DEA and Pain Docs Release Collaborative FAQ

Answers to important questions about treating pain

Prescription Pain Meds FAQ

The Drug Enforcement Administration (DEA) has released a Frequently Asked Questions (FAQ) document to provide answers to important questions about treating pain patients while recognizing and addressing problems associated with the diversion and abuse of prescription pain medications.

Prescription Pain Medications: Frequently Asked Questions and Answers for Health Care Professionals, and Law Enforcement Personnel, is intended for primary care clinicians and law enforcement officers so both can better understand the treatment of pain, and the law enforcement and regulatory efforts to prevent prescription pain medications from being diverted and becoming a source of harm or abuse.

"We have two serious societal problems - the undertreatment of pain, and drug abuse and diversion - that are intertwined through prescription pain medications. We address both problems in this document, and hope it will bring some clarity to the issue," said Russell Portenoy, M.D., Chairman, Department of Pain Medicine and Palliative Care, Beth Israel Medical Center, and lead pain expert on the project.

In a media briefing statement, David E. Joranson, MSSW, Senior Scientist, Director, Pain & Policy Studies Group, University of Wisconsin, Madison Medical School, commented:

 

"...The medical and regulatory environment for pain management is worsening: We already knew that for years physicians have been concerned about being investigated if they prescribed controlled substances, but now we hear that doctors are becoming even less willing to prescribe, because they fear the profession-ending high-profile arrests that they are hearing more about...

We already knew that some patients were wary of using pain medications, but now we hear that patients can't find a physician who will prescribe opioids, or are being cut back or dropped entirely... In some ways, pain management has become a crime story rather than a health care story."

    The FAQs include 30 questions and answers and key definitions.

    Some questions relate to risk assessment, how opioid treatment works, patient behavior, abuse, addiction, rules and laws, and clear descriptions of how and why the DEA may prosecute a clinician.

    Under the tenth question, there's a section of "Dos" and "Don'ts" for patients:

    • Do talk to the doctor and other health care professionals involved in your pain care about the pain; keep notes and write down questions to ask about the pain.
    • Do talk to the doctor if the medication is not working.
    • Do talk to the doctor if there are problems with side effects.
    • Do talk to the pharmacist openly about this therapy if he or she could potentially help with information about the pain or the management of side effects.
    • Do keep the medications in a safe place and out of children's reach.
    • Do look for another physician, or request referral to a specialist, if the pain is not taken seriously.
    • Do use the medication only as it is prescribed and handle the therapy with a high level of responsibility.
    • Do notify the physician if you are planning to become pregnant or are already pregnant.
    • Don't allow others to use the prescription medication; the patient is the only person who is legally permitted to have the prescribed opioids.

    There is a statement about patients' rights and a list of what patients should know.
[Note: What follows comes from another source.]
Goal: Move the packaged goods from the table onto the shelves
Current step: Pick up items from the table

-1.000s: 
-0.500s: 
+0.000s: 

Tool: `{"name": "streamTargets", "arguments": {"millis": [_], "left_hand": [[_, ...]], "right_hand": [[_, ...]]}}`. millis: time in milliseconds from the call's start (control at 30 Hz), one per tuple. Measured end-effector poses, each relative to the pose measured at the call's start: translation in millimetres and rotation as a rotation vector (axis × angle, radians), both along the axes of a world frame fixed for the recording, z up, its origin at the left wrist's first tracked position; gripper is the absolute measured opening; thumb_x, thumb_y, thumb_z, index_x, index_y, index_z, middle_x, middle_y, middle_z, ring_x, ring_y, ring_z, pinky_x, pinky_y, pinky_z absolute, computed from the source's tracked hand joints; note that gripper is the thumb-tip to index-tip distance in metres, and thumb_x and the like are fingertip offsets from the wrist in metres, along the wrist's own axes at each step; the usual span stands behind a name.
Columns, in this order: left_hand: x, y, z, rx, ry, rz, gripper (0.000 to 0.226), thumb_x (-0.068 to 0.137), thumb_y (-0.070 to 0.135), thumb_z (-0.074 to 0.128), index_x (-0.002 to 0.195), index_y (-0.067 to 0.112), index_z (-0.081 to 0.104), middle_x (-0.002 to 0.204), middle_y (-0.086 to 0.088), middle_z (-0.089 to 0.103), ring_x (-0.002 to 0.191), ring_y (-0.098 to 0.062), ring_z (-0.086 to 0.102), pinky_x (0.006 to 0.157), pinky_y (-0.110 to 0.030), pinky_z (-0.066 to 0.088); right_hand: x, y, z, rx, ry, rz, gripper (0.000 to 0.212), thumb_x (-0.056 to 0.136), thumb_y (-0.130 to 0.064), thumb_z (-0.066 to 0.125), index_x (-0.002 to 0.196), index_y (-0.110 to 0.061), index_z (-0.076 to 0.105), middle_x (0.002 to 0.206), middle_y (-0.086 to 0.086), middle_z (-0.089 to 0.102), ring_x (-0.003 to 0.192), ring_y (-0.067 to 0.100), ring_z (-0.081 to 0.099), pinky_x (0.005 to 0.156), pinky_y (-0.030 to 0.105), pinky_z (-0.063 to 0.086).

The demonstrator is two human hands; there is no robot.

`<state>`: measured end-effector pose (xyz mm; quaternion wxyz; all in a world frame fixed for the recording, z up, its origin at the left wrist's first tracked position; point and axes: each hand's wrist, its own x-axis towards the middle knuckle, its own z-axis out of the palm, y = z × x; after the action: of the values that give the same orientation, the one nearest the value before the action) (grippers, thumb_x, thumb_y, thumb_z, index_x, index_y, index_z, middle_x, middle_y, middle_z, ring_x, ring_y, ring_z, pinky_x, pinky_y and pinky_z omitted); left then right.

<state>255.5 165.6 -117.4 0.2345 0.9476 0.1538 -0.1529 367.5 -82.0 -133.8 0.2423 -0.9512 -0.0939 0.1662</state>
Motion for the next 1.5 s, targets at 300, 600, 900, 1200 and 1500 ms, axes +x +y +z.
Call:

Hopefully, this will lead to better doctor/patient communication and patient education. However, if you have questions, and your doctor doesn't offer information, don't hesitate to ask questions. If your doctor won't answer questions, you need a new doctor.

    By itself, Prescription Pain Medications: Frequently Asked Questions and Answers for Health Care Professionals, and Law Enforcement Personnel can't solve all the problems. However, it can be key to accomplishing the goal of adequate and compassionate treatment all patients. Please copy it to your computers so you can print it out, read it, and provide copies to your doctors or others you feel could benefit from reading it. Here are links for your use. You can click to open and read or right click to save them to your computer.

    • FAQ in PDF format
    • FAQ in Word format

    NOTE: The DEA removed the FAQ from their web site on October 6, 2004, and requested that the University of Wisconsin Pain & Policy Studies Group remove it from theirs as well. Since this document was posted on a governmental web site, with no notice of copyright or exception, I consider it to be a document that was released into the public domain. Therefore, it remains on this site. For more information on this situation, click HERE.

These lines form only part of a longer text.